→ **Task description**:
When you copy the material below, keep every line exact and omit the pictures.

Start of Given data

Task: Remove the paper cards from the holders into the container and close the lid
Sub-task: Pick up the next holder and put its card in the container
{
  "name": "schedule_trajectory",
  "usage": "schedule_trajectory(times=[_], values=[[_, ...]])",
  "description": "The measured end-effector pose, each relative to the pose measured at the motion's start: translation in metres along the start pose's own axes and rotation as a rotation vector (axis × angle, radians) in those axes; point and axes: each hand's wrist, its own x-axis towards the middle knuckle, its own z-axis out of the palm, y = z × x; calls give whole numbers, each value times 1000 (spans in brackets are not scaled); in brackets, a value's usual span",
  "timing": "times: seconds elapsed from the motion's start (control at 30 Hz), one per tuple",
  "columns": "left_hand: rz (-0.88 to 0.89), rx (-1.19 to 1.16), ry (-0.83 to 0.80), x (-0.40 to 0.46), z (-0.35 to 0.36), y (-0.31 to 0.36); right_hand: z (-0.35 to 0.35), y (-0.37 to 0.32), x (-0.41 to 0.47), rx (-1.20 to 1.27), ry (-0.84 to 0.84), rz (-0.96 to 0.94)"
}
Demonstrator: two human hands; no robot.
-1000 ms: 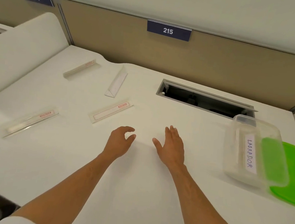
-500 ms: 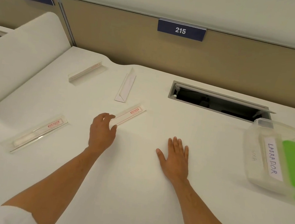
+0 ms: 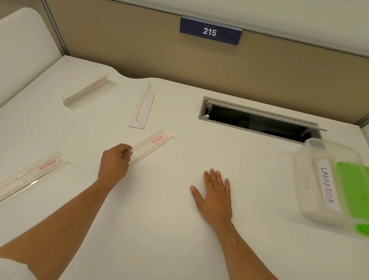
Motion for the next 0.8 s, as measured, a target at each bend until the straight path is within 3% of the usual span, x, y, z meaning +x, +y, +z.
schedule_trajectory(times=[0.23,0.5,0.8], values=[[-38,-228,1,-5,-6,16,-4,1,3,55,-32,4],[-64,-474,-179,-18,-1,46,-35,6,1,562,94,100],[-54,-553,-435,-40,13,89,-79,30,6,234,190,-110]])
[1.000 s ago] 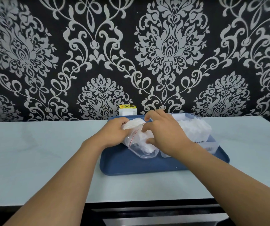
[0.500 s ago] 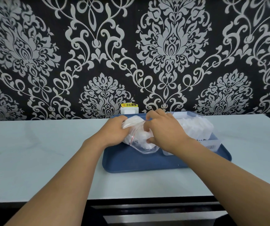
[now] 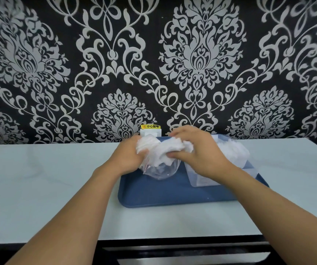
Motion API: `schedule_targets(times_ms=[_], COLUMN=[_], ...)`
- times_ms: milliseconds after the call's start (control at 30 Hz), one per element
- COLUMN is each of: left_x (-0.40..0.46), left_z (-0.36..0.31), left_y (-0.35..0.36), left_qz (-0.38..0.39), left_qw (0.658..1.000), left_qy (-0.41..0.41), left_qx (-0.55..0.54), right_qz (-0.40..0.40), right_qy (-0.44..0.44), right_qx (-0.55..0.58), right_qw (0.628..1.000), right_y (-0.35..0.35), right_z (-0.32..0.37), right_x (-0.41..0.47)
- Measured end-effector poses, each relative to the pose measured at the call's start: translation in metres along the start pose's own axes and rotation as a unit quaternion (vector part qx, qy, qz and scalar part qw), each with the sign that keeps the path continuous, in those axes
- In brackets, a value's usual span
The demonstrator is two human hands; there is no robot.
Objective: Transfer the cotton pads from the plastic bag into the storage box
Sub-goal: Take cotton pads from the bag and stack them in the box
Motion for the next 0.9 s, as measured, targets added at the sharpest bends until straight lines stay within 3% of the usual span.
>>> schedule_targets(times_ms=[67,133,200,233,333,500,633,700,800,900], left_x=[-0.005,-0.013,-0.025,-0.030,-0.036,-0.025,-0.028,-0.027,-0.020,-0.015], left_z=[-0.008,-0.017,-0.039,-0.057,-0.112,-0.126,-0.153,-0.158,-0.152,-0.146], left_y=[-0.004,-0.022,-0.038,-0.036,-0.002,0.026,0.033,0.038,0.044,0.056], left_qz=[0.007,-0.068,-0.166,-0.179,-0.130,-0.191,-0.194,-0.203,-0.203,-0.195], left_qw=[0.999,0.988,0.958,0.937,0.884,0.890,0.927,0.924,0.911,0.897], left_qy=[-0.009,-0.034,0.015,0.050,0.092,0.101,0.211,0.220,0.175,0.128], left_qx=[-0.053,-0.131,-0.234,-0.294,-0.440,-0.401,-0.244,-0.237,-0.313,-0.375], right_qz=[-0.026,-0.035,-0.048,-0.054,-0.049,-0.052,-0.108,-0.138,-0.170,-0.165], right_qy=[0.046,0.096,0.137,0.147,0.149,0.163,0.226,0.238,0.256,0.267], right_qx=[0.129,0.247,0.347,0.390,0.485,0.540,0.613,0.604,0.572,0.519], right_qw=[0.990,0.964,0.927,0.907,0.860,0.824,0.749,0.748,0.761,0.795], right_y=[-0.016,-0.021,-0.019,-0.017,-0.005,-0.003,-0.003,-0.007,-0.018,-0.023], right_z=[-0.011,-0.025,-0.035,-0.033,-0.015,-0.001,-0.023,-0.032,-0.039,-0.041], right_x=[-0.007,-0.014,-0.018,-0.018,-0.015,-0.019,-0.027,-0.031,-0.037,-0.038])
Point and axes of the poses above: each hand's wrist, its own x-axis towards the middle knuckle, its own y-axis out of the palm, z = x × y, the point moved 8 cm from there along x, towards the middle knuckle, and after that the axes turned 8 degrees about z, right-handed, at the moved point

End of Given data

→ **Answer for this exercise**:
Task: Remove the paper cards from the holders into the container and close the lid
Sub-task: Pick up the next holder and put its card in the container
{
  "name": "schedule_trajectory",
  "usage": "schedule_trajectory(times=[_], values=[[_, ...]])",
  "description": "The measured end-effector pose, each relative to the pose measured at the motion's start: translation in metres along the start pose's own axes and rotation as a rotation vector (axis × angle, radians) in those axes; point and axes: each hand's wrist, its own x-axis towards the middle knuckle, its own z-axis out of the palm, y = z × x; calls give whole numbers, each value times 1000 (spans in brackets are not scaled); in brackets, a value's usual span",
  "timing": "times: seconds elapsed from the motion's start (control at 30 Hz), one per tuple",
  "columns": "left_hand: rz (-0.88 to 0.89), rx (-1.19 to 1.16), ry (-0.83 to 0.80), x (-0.40 to 0.46), z (-0.35 to 0.36), y (-0.31 to 0.36); right_hand: z (-0.35 to 0.35), y (-0.37 to 0.32), x (-0.41 to 0.47), rx (-1.20 to 1.27), ry (-0.84 to 0.84), rz (-0.96 to 0.94)"
}
Demonstrator: two human hands; no robot.
-1000 ms: 
-500 ms: 
+0 ms: 
Motion for the next 0.8 s, as measured, a target at each bend until the straight path is within 3% of the usual span, x, y, z meaning +x, +y, +z.
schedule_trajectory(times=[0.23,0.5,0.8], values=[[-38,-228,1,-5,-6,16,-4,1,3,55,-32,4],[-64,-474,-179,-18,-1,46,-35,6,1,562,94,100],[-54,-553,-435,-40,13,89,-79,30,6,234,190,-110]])
[1.000 s ago] 
[0.500 s ago] 
[now] 
Motion API: `schedule_targets(times_ms=[_], COLUMN=[_], ...)`
- times_ms: milliseconds after the call's start (control at 30 Hz), one per element
- COLUMN is each of: left_x (-0.40..0.46), left_z (-0.36..0.31), left_y (-0.35..0.36), left_qz (-0.38..0.39), left_qw (0.658..1.000), left_qy (-0.41..0.41), left_qx (-0.55..0.54), right_qz (-0.40..0.40), right_qy (-0.44..0.44), right_qx (-0.55..0.58), right_qw (0.628..1.000), right_y (-0.35..0.35), right_z (-0.32..0.37), right_x (-0.41..0.47)
- Measured end-effector poses, each relative to the pose measured at the call's start: translation in metres along the start pose's own axes and rotation as a unit quaternion (vector part qx, qy, qz and scalar part qw), each with the sign that keeps the path continuous, in those axes
- In brackets, a value's usual span
The demonstrator is two human hands; there is no robot.
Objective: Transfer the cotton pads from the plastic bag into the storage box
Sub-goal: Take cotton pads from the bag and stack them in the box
Motion for the next 0.9 s, as measured, targets added at the sharpest bends until straight lines stay within 3% of the usual span.
>>> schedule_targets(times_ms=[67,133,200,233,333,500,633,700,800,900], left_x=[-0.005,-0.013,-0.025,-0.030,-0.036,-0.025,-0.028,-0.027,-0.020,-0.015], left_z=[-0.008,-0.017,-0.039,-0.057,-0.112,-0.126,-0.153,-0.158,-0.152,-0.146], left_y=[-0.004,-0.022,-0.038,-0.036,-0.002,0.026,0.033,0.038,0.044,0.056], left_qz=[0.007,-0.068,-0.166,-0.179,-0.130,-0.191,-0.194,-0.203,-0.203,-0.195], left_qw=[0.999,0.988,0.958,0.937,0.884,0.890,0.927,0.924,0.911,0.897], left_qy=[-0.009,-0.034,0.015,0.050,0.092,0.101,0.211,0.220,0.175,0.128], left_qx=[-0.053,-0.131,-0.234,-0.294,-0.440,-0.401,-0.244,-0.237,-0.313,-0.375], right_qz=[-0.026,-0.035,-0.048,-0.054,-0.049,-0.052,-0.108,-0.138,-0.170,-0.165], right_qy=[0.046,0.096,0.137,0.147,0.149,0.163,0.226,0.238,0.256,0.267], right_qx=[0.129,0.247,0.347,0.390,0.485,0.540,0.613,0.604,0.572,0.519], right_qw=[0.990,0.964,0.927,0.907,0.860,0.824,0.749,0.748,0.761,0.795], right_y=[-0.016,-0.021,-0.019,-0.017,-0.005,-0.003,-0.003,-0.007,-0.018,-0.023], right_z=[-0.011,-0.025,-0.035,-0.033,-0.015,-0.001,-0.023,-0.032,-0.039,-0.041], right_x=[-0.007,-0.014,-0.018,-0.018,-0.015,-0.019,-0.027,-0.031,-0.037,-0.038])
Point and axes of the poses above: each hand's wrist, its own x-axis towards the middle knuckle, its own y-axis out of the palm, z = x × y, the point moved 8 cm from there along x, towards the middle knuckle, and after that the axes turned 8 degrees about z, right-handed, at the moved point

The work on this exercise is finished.